→ **Exercise instructions**
Print the lines of the listing below verbatim from its first line through the line bearing "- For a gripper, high". Any pictures are to be omitted.

(Recorded information)

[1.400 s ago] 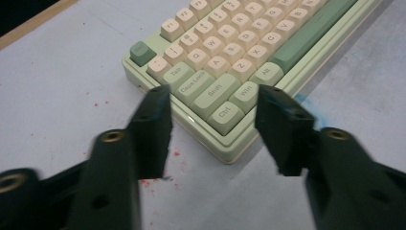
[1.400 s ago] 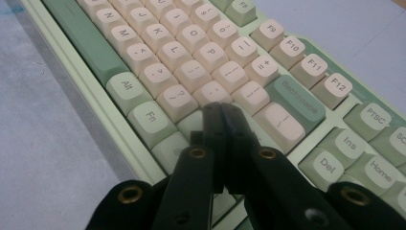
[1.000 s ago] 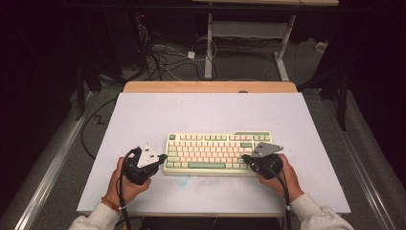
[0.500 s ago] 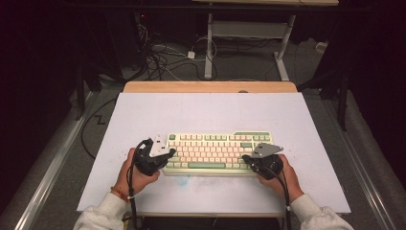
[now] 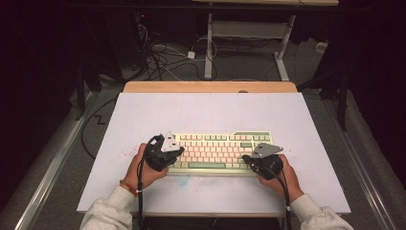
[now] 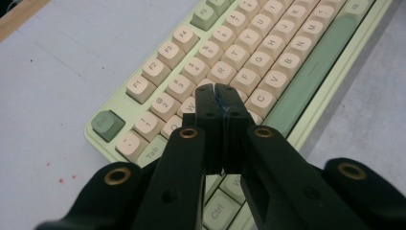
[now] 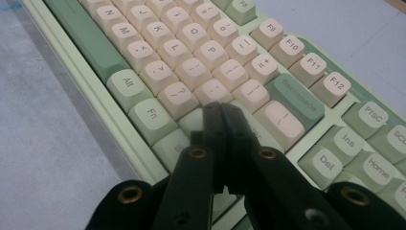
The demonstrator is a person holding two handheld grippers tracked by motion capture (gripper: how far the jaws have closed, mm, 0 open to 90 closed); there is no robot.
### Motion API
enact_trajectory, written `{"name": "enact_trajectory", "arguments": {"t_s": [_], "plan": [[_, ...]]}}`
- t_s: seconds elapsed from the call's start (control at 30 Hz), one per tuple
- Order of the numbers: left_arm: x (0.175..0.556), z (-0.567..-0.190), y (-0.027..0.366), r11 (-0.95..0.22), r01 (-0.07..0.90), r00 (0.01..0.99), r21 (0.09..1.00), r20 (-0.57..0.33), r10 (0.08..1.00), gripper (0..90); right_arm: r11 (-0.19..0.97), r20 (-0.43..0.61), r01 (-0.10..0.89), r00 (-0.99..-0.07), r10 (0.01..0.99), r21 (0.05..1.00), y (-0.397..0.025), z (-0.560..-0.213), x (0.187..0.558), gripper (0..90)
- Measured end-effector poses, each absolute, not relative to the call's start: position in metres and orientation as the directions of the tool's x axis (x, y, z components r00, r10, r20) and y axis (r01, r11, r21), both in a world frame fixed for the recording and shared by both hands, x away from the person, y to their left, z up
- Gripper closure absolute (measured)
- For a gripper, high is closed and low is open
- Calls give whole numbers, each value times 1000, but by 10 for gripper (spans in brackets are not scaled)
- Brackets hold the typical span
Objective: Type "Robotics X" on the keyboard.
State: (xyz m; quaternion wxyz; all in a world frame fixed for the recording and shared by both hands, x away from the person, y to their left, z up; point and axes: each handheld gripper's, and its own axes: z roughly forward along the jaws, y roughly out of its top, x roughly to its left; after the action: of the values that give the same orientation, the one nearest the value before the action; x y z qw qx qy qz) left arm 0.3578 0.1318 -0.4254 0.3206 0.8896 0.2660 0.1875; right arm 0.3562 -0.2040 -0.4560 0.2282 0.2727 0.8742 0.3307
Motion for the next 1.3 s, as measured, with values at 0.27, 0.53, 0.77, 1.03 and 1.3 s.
{"name": "enact_trajectory", "arguments": {"t_s": [0.27,0.53,0.77,1.03,1.3], "plan": [[365,-430,120,-669,348,804,657,158,574,862,632,-219,326,-746,629,703,-204,-456,356,899],[367,-437,113,-694,352,819,629,152,554,861,634,-223,324,-745,628,703,-204,-456,355,899],[367,-442,111,-702,354,824,618,149,546,861,635,-225,325,-744,629,701,-204,-456,355,899],[367,-444,110,-701,353,827,619,143,543,860,634,-224,325,-744,630,702,-204,-456,355,899],[366,-445,108,-711,344,835,613,147,531,858,634,-224,324,-744,629,702,-204,-456,355,899]]}}
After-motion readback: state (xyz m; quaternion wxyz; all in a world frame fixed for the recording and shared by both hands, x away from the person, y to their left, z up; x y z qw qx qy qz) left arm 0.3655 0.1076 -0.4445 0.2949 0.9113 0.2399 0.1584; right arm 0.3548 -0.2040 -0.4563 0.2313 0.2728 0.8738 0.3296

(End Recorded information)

→ **Task solution**
[1.400 s ago] 
[1.400 s ago] 
[1.000 s ago] 
[0.500 s ago] 
[now] 
[now] 
[now] 
The demonstrator is a person holding two handheld grippers tracked by motion capture (gripper: how far the jaws have closed, mm, 0 open to 90 closed); there is no robot.
### Motion API
enact_trajectory, written `{"name": "enact_trajectory", "arguments": {"t_s": [_], "plan": [[_, ...]]}}`
- t_s: seconds elapsed from the call's start (control at 30 Hz), one per tuple
- Order of the numbers: left_arm: x (0.175..0.556), z (-0.567..-0.190), y (-0.027..0.366), r11 (-0.95..0.22), r01 (-0.07..0.90), r00 (0.01..0.99), r21 (0.09..1.00), r20 (-0.57..0.33), r10 (0.08..1.00), gripper (0..90); right_arm: r11 (-0.19..0.97), r20 (-0.43..0.61), r01 (-0.10..0.89), r00 (-0.99..-0.07), r10 (0.01..0.99), r21 (0.05..1.00), y (-0.397..0.025), z (-0.560..-0.213), x (0.187..0.558), gripper (0..90)
- Measured end-effector poses, each absolute, not relative to the call's start: position in metres and orientation as the directions of the tool's x axis (x, y, z components r00, r10, r20) and y axis (r01, r11, r21), both in a world frame fixed for the recording and shared by both hands, x away from the person, y to their left, z up
- Gripper closure absolute (measured)
- For a gripper, high is closed and low is open

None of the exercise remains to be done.